Surveillance and Health Equity Science, American Cancer Society, Atlanta, Georgia, USA.
CA Cancer J Clin. 2023 Jan;73(1):17-48. doi: 10.3322/caac.21763.
Each year, the American Cancer Society estimates the numbers of new cancer cases and deaths in the United States and compiles the most recent data on population-based cancer occurrence and outcomes using incidence data collected by central cancer registries and mortality data collected by the National Center for Health Statistics. In 2023, 1,958,310 new cancer cases and 609,820 cancer deaths are projected to occur in the United States. Cancer incidence increased for prostate cancer by 3% annually from 2014 through 2019 after two decades of decline, translating to an additional 99,000 new cases; otherwise, however, incidence trends were more favorable in men compared to women. For example, lung cancer in women decreased at one half the pace of men (1.1% vs. 2.6% annually) from 2015 through 2019, and breast and uterine corpus cancers continued to increase, as did liver cancer and melanoma, both of which stabilized in men aged 50 years and older and declined in younger men. However, a 65% drop in cervical cancer incidence during 2012 through 2019 among women in their early 20s, the first cohort to receive the human papillomavirus vaccine, foreshadows steep reductions in the burden of human papillomavirus-associated cancers, the majority of which occur in women. Despite the pandemic, and in contrast with other leading causes of death, the cancer death rate continued to decline from 2019 to 2020 (by 1.5%), contributing to a 33% overall reduction since 1991 and an estimated 3.8 million deaths averted. This progress increasingly reflects advances in treatment, which are particularly evident in the rapid declines in mortality (approximately 2% annually during 2016 through 2020) for leukemia, melanoma, and kidney cancer, despite stable/increasing incidence, and accelerated declines for lung cancer. In summary, although cancer mortality rates continue to decline, future progress may be attenuated by rising incidence for breast, prostate, and uterine corpus cancers, which also happen to have the largest racial disparities in mortality.
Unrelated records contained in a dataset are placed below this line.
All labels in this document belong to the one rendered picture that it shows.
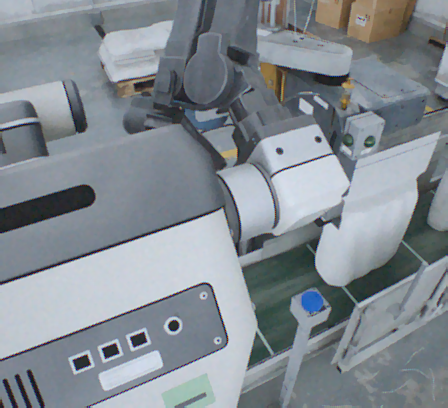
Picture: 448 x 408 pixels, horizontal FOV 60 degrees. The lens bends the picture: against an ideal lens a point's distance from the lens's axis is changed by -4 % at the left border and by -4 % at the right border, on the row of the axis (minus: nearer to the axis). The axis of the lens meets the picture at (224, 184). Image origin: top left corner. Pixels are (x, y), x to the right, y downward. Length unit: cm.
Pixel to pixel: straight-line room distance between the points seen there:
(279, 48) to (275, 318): 104
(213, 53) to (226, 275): 30
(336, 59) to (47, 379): 86
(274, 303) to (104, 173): 136
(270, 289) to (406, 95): 99
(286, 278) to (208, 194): 137
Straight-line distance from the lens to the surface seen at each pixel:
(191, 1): 66
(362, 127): 90
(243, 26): 59
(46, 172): 39
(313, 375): 198
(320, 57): 101
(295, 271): 179
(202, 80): 56
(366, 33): 541
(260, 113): 51
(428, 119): 151
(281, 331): 162
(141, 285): 40
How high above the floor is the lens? 178
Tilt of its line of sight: 40 degrees down
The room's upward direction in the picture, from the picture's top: straight up
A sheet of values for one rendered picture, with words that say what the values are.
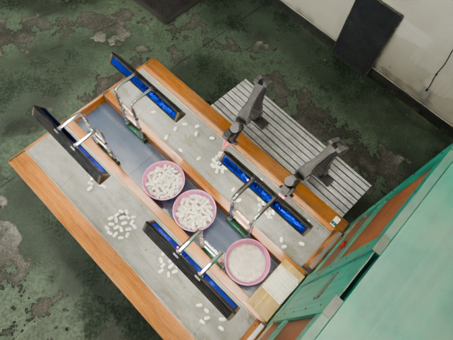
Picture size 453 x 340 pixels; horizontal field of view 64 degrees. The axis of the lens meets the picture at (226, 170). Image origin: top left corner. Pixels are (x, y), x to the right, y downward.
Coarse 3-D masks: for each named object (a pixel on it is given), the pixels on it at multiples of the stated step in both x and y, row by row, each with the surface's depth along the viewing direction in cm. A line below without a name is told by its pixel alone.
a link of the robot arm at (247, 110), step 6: (258, 78) 219; (258, 84) 218; (264, 84) 217; (270, 84) 224; (258, 90) 219; (252, 96) 219; (258, 96) 221; (246, 102) 221; (252, 102) 220; (246, 108) 221; (252, 108) 221; (240, 114) 221; (246, 114) 221; (246, 120) 221
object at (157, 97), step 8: (112, 56) 224; (120, 56) 229; (112, 64) 226; (120, 64) 222; (128, 64) 224; (120, 72) 225; (128, 72) 221; (136, 80) 219; (144, 80) 216; (144, 88) 217; (152, 96) 216; (160, 96) 212; (160, 104) 214; (168, 104) 210; (168, 112) 213; (176, 112) 209; (176, 120) 211
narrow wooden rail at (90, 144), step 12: (84, 132) 239; (96, 144) 235; (96, 156) 234; (108, 156) 232; (120, 168) 229; (120, 180) 228; (132, 180) 226; (132, 192) 225; (144, 192) 223; (144, 204) 221; (156, 204) 220; (156, 216) 217; (168, 216) 218; (168, 228) 215; (180, 228) 215; (180, 240) 212; (192, 252) 209; (204, 252) 210; (204, 264) 207; (216, 264) 207; (216, 276) 204; (228, 276) 205; (228, 288) 202; (240, 288) 202; (240, 300) 199; (252, 312) 197
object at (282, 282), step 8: (280, 264) 207; (280, 272) 205; (288, 272) 205; (272, 280) 203; (280, 280) 203; (288, 280) 204; (296, 280) 204; (264, 288) 201; (272, 288) 201; (280, 288) 202; (288, 288) 202; (272, 296) 200; (280, 296) 200
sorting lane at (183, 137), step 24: (144, 72) 264; (144, 96) 255; (168, 96) 256; (144, 120) 247; (168, 120) 248; (192, 120) 249; (168, 144) 240; (192, 144) 241; (216, 144) 242; (264, 216) 223; (288, 240) 217; (312, 240) 218
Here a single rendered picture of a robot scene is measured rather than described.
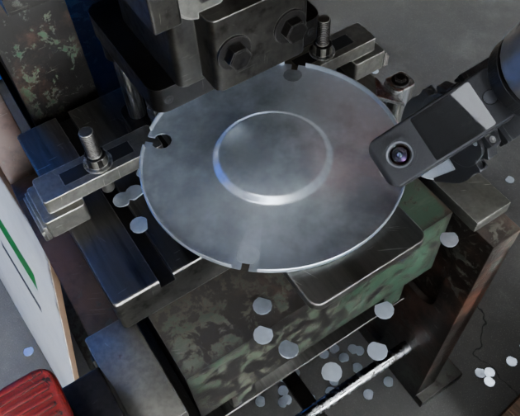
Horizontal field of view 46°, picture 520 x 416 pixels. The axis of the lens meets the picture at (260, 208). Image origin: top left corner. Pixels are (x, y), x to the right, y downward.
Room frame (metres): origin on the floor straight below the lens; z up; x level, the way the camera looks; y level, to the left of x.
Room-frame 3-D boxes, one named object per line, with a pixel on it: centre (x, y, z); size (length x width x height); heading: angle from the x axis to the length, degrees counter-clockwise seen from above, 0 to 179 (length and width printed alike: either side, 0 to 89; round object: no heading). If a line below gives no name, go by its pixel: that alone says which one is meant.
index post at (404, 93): (0.52, -0.17, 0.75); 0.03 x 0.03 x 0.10; 30
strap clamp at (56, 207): (0.46, 0.19, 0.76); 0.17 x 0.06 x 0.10; 120
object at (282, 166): (0.43, -0.02, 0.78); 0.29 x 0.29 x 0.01
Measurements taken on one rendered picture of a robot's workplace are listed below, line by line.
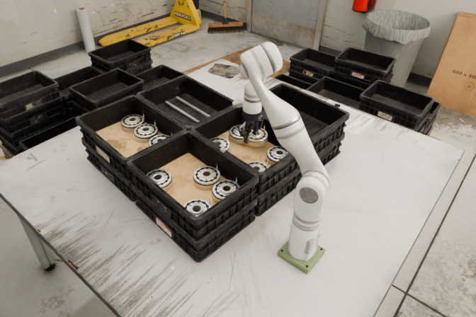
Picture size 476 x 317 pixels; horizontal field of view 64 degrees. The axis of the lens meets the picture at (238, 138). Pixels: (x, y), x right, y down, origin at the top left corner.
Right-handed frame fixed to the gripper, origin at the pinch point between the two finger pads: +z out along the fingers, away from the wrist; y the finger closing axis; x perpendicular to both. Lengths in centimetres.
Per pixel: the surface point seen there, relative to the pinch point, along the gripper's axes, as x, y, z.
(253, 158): -5.6, -3.4, 5.7
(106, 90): 146, 7, 40
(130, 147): 35, -36, 6
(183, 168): 9.0, -28.6, 5.9
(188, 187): -0.6, -33.8, 5.9
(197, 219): -22, -47, -4
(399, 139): -35, 73, 18
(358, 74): 33, 156, 35
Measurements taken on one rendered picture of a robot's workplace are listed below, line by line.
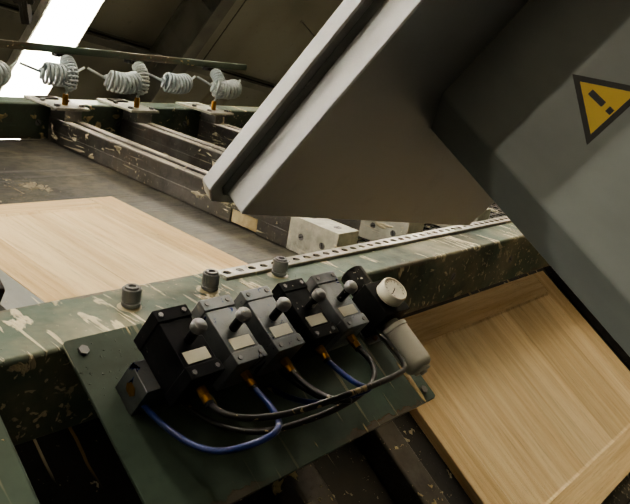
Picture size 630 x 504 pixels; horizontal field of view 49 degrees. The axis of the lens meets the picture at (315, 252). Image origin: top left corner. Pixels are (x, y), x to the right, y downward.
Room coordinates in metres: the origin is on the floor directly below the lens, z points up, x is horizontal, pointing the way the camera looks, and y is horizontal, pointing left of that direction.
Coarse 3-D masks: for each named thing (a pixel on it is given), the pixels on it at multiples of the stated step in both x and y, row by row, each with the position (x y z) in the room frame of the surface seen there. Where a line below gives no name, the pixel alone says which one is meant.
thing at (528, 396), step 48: (528, 288) 2.01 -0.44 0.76; (432, 336) 1.58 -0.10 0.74; (480, 336) 1.72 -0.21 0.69; (528, 336) 1.87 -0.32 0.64; (576, 336) 2.05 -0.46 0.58; (432, 384) 1.50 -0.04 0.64; (480, 384) 1.62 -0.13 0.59; (528, 384) 1.75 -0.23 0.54; (576, 384) 1.90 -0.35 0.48; (624, 384) 2.07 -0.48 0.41; (432, 432) 1.42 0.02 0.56; (480, 432) 1.53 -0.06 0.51; (528, 432) 1.64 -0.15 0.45; (576, 432) 1.78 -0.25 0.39; (624, 432) 1.92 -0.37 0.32; (480, 480) 1.45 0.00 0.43; (528, 480) 1.56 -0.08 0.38; (576, 480) 1.67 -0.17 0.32
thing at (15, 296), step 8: (0, 272) 0.80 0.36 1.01; (8, 280) 0.79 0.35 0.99; (8, 288) 0.77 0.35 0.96; (16, 288) 0.77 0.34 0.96; (24, 288) 0.78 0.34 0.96; (8, 296) 0.75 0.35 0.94; (16, 296) 0.76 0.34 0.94; (24, 296) 0.76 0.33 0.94; (32, 296) 0.77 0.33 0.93; (0, 304) 0.73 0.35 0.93; (8, 304) 0.74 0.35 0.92; (16, 304) 0.74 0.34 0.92; (24, 304) 0.75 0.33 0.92; (32, 304) 0.75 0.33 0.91
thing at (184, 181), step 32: (32, 96) 1.53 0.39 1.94; (64, 96) 1.51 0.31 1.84; (64, 128) 1.51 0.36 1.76; (96, 128) 1.51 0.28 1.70; (96, 160) 1.48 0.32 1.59; (128, 160) 1.42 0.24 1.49; (160, 160) 1.37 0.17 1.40; (192, 192) 1.35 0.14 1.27; (288, 224) 1.24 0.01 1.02; (320, 224) 1.22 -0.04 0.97
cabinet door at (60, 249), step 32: (0, 224) 0.98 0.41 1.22; (32, 224) 1.02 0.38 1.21; (64, 224) 1.05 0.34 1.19; (96, 224) 1.09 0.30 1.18; (128, 224) 1.13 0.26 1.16; (160, 224) 1.16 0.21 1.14; (0, 256) 0.88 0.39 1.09; (32, 256) 0.92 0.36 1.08; (64, 256) 0.95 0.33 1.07; (96, 256) 0.98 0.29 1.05; (128, 256) 1.01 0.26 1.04; (160, 256) 1.04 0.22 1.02; (192, 256) 1.08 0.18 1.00; (224, 256) 1.10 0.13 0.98; (32, 288) 0.83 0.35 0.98; (64, 288) 0.85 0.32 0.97; (96, 288) 0.89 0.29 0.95
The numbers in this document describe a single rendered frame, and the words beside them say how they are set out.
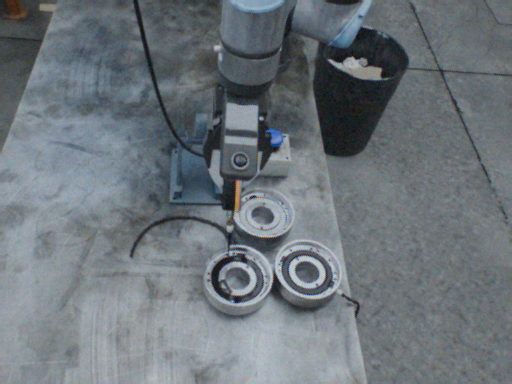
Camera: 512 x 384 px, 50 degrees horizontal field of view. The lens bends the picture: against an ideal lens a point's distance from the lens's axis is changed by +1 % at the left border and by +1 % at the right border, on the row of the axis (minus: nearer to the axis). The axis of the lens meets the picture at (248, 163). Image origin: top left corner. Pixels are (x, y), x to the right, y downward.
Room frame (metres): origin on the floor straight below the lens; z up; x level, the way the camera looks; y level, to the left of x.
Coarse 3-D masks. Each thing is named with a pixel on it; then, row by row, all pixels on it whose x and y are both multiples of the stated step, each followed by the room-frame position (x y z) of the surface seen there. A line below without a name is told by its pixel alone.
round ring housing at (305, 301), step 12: (300, 240) 0.52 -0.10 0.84; (288, 252) 0.50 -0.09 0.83; (324, 252) 0.51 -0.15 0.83; (276, 264) 0.47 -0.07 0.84; (300, 264) 0.49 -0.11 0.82; (312, 264) 0.49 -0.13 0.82; (336, 264) 0.49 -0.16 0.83; (276, 276) 0.45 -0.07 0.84; (324, 276) 0.47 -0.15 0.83; (336, 276) 0.47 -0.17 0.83; (288, 288) 0.43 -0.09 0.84; (336, 288) 0.45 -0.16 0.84; (288, 300) 0.43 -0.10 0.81; (300, 300) 0.42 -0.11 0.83; (312, 300) 0.42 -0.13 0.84; (324, 300) 0.43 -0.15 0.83
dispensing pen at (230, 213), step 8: (224, 184) 0.53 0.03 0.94; (232, 184) 0.52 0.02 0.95; (224, 192) 0.52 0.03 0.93; (232, 192) 0.52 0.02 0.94; (224, 200) 0.51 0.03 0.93; (232, 200) 0.51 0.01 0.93; (224, 208) 0.50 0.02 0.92; (232, 208) 0.50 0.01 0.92; (232, 216) 0.51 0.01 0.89; (232, 224) 0.50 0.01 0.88
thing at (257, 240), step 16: (256, 192) 0.61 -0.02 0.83; (272, 192) 0.62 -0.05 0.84; (256, 208) 0.58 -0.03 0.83; (272, 208) 0.59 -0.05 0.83; (288, 208) 0.59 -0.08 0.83; (240, 224) 0.53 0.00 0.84; (256, 224) 0.55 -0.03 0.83; (272, 224) 0.55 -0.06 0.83; (288, 224) 0.56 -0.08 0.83; (256, 240) 0.52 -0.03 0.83; (272, 240) 0.52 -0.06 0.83
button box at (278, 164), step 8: (288, 144) 0.73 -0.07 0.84; (272, 152) 0.70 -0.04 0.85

每年,美国癌症协会都会预估美国新癌症病例和死亡人数,并利用中央癌症登记处收集的发病率数据和国家卫生统计中心收集的死亡率数据,编制最新的基于人群的癌症发病和结果数据。2023 年,预计美国将有 195.831 例新癌症病例和 60.982 例癌症死亡。自 20 年前开始下降以来,前列腺癌的发病率在 2014 年至 2019 年期间以每年 3%的速度上升,这意味着新增病例 9.9 万例;然而,与女性相比,男性的发病趋势更为有利。例如,2015 年至 2019 年,女性肺癌的发病率下降了一半(每年 1.1%对 2.6%),而乳腺癌和子宫癌仍在继续上升,肝癌和黑色素瘤的发病率在 50 岁及以上的男性中保持稳定,在年轻男性中则有所下降。然而,在 2012 年至 2019 年期间,20 多岁的女性宫颈癌发病率下降了 65%,这是第一批接种人乳头瘤病毒疫苗的人群,预示着与人类乳头瘤病毒相关癌症的负担将大幅减少,其中大多数发生在女性身上。尽管受到疫情的影响,但与其他主要死亡原因不同,癌症死亡率从 2019 年持续下降到 2020 年(下降了 1.5%),自 1991 年以来总体下降了 33%,估计有 380 万人因此避免了死亡。这一进展越来越多地反映出治疗的进步,这在白血病、黑色素瘤和肾癌的死亡率迅速下降(2016 年至 2020 年期间每年约下降 2%)中尤为明显,尽管发病率保持稳定/上升,肺癌的死亡率也在加速下降。总之,尽管癌症死亡率继续下降,但由于乳腺癌、前列腺癌和子宫癌的发病率上升,未来的进展可能会受到影响,而这些癌症的死亡率在种族之间存在最大的差异。